By Lea Guedj and Yiming Woo
SAINT-MAUR-DES-FOSSES, France (Reuters) – French headteacher Laurence Coureul has spent the COVID-19 pandemic working long hours trying to keep her school running despite pupils and staff getting the virus, but with cases now rising again, she feels she’s reaching her limit.
“The teams are getting exhausted,” she said of her staff at the Joan of Arc junior school in Saint-Maur-des-Fosses, a southern suburb of Paris, where this week another two classes were ordered home because some pupils were infected.
“Getting by day-by-day cannot go on for a long time. At a certain point, one needs to make the tough decisions,” said the 48-year-old headteacher. “If we need to close down, we need to do it soon.”
The government of French President Emmanuel Macron has made it a point of pride that – unlike many other countries – France has not closed its schools through most of the pandemic.
Officials say they are doing everything in their power so schools can stay open safely, including rolling out testing and vaccines.
But Macron’s policy is being severely tested. The number of positive cases among people under 18 was up 28% week-on-week, according to official data released on March 25.

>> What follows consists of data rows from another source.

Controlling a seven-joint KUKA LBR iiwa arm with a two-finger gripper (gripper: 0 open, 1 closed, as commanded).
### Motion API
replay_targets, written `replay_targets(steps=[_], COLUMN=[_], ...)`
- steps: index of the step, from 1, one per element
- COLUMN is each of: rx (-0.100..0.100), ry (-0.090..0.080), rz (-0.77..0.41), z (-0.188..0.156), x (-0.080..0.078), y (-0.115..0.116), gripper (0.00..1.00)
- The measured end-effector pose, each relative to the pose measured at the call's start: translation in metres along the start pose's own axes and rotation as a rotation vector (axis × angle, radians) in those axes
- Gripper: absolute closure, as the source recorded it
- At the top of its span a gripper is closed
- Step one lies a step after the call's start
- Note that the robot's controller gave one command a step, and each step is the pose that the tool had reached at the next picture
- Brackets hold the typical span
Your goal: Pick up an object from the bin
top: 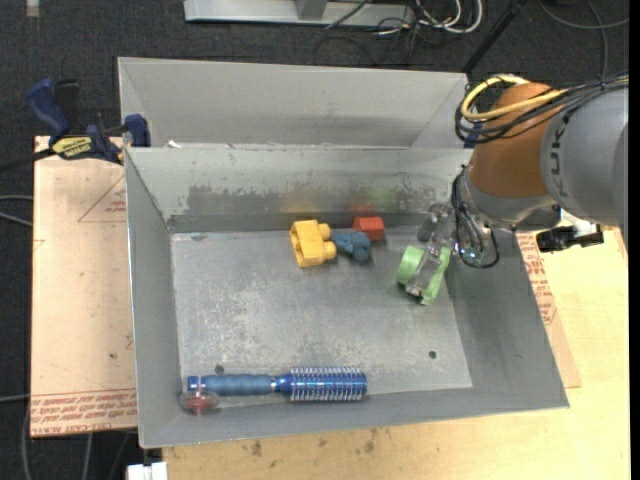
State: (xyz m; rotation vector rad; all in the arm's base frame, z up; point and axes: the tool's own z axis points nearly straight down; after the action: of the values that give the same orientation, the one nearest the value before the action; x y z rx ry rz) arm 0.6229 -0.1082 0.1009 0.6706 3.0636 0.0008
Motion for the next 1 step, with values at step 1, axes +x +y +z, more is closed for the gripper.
replay_targets(steps=[1], rx=[0.001], ry=[0.004], rz=[0.234], z=[-0.0103], x=[0.0170], y=[-0.0043], gripper=[0.00])
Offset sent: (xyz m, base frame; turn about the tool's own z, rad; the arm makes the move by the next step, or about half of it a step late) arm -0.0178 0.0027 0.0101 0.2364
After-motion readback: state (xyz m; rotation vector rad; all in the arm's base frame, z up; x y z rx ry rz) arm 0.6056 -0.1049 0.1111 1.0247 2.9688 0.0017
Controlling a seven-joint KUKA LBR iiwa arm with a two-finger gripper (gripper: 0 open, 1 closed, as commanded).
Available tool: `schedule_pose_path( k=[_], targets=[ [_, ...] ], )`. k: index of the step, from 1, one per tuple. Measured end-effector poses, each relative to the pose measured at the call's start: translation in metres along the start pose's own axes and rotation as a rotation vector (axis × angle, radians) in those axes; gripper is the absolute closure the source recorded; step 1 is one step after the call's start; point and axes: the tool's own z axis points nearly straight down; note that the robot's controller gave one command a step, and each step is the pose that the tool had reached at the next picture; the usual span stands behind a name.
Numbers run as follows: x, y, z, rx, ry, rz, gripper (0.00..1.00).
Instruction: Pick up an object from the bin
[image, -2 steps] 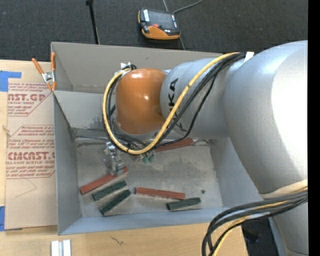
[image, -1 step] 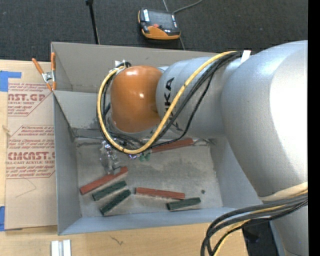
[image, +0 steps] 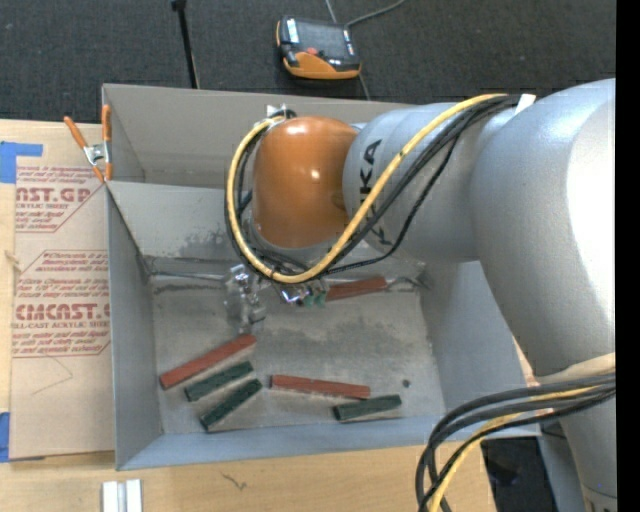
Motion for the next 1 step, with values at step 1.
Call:
schedule_pose_path(
  k=[1],
  targets=[
    [0.0071, -0.0206, 0.0012, 0.003, 0.003, -0.003, 1.00]
  ],
)
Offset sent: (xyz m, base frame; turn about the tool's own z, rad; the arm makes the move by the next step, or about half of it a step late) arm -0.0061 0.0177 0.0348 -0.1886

The education wing of the CGT trade union said of the impact of the coronavirus: “It’s a catastrophe.” Paris Mayor Anne Hidalgo said on Wednesday the city’s schools should close.
Staff at the Eugene Delacroix High School in Drancy, on the northern edge of Paris, have asked for the school to be closed.
The deaths of 20 parents of pupils at the school have been linked to COVID-19, according to the local teacher’s union.
Jenoshan Easwarakumar, a 16-year-old pupil, said his class has been in quarantine five times. “For us, the only answer is to close the school,” he said.